I’m continuing with my theme of “how did I play as a kid growing up in the 1940s and 1950s.” This is in answer to parents questions of how to keep their kids occupied during the CV pandemic.

Well, first off, as I recall, my parents didn’t really get too involved in how I passed the time when I wuz a kid. They were too involved in trying to make a hard-scrabble living on a small diversified farm. So, it was up to me and/or the neighbor kids to find our own playtime diversions.

So, I’ll start off with what I did during silo-filling time. During my youth, at various times as we moved from rented farm to rented farm, before buying a farm, we had both an upright stave silo and a dirt trench-silo.

Since I was too small to actually work in the field, I assigned myself the dirty job (although I never realized it at the time) of helping the two elder guys who were “packing the silage” in the upright silo. It wuz dirty because every load of corn or milo silage the blower swooshed into the silo caused such a “hurricane” of swirling pieces of silage that we three “packers” wore handkerchiefs over our faces.
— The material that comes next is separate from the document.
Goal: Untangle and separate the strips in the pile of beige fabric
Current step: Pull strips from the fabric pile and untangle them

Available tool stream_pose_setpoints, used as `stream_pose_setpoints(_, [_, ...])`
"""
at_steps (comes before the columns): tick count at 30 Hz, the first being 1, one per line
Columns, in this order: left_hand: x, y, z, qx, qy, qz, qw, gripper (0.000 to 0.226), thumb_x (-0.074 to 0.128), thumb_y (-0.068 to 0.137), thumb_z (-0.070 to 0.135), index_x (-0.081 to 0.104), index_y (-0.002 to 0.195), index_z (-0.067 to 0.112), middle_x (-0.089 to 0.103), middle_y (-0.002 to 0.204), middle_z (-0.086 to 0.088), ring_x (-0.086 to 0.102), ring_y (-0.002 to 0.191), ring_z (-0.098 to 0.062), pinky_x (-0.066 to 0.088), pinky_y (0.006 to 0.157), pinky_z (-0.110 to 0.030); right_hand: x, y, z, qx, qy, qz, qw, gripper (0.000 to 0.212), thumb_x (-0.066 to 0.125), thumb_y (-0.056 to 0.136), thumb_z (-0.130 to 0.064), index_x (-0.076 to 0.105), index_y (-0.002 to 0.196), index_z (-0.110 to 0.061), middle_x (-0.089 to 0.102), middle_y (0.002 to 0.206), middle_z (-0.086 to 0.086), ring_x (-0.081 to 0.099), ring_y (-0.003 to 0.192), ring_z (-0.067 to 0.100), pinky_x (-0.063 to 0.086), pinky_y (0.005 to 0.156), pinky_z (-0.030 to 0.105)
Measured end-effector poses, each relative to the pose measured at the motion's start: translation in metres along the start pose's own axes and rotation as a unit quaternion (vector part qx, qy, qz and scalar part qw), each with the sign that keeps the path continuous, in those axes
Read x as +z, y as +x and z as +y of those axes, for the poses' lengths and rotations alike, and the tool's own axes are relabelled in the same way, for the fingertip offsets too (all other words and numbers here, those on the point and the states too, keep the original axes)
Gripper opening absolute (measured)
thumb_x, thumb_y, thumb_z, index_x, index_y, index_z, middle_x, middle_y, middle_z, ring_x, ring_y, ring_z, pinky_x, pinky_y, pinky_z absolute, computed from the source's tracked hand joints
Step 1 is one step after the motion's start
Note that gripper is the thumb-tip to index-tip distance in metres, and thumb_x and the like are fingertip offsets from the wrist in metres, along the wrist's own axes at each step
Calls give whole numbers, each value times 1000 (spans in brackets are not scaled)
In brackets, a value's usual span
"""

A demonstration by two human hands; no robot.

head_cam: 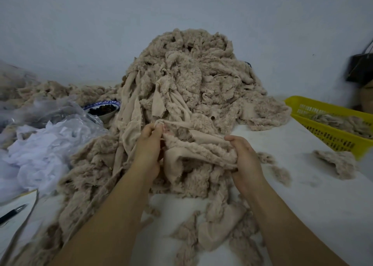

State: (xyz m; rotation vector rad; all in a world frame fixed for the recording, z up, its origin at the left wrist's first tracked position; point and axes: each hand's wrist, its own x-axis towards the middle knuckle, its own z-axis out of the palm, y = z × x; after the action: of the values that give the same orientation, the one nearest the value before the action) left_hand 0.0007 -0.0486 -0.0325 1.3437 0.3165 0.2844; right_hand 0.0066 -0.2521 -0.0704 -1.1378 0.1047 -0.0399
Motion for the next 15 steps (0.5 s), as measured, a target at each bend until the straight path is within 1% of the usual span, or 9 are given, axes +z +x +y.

After we finished tramping and packing each load of silage, we’d get a few minutes to recover and rest. That’s when the two old grizzled “packers” would dare me to climb up the ladder in the silo chute to open windows and jump into the semi-soft silage. Each window I went up increased the jump down by probably 4-feet. As I recall, I took their dares up to 3 windows, which would be a jump down of 12-feet.

The old silage vets didn’t worry themselves one whit about me hurting myself jumping down. They just enjoyed the dares. Also, during the rests between loads, they swapped “juicy” and ribald stories with nary a care about my tender young ears. Up in a silo was were I learned the cuss words that I could never use at home.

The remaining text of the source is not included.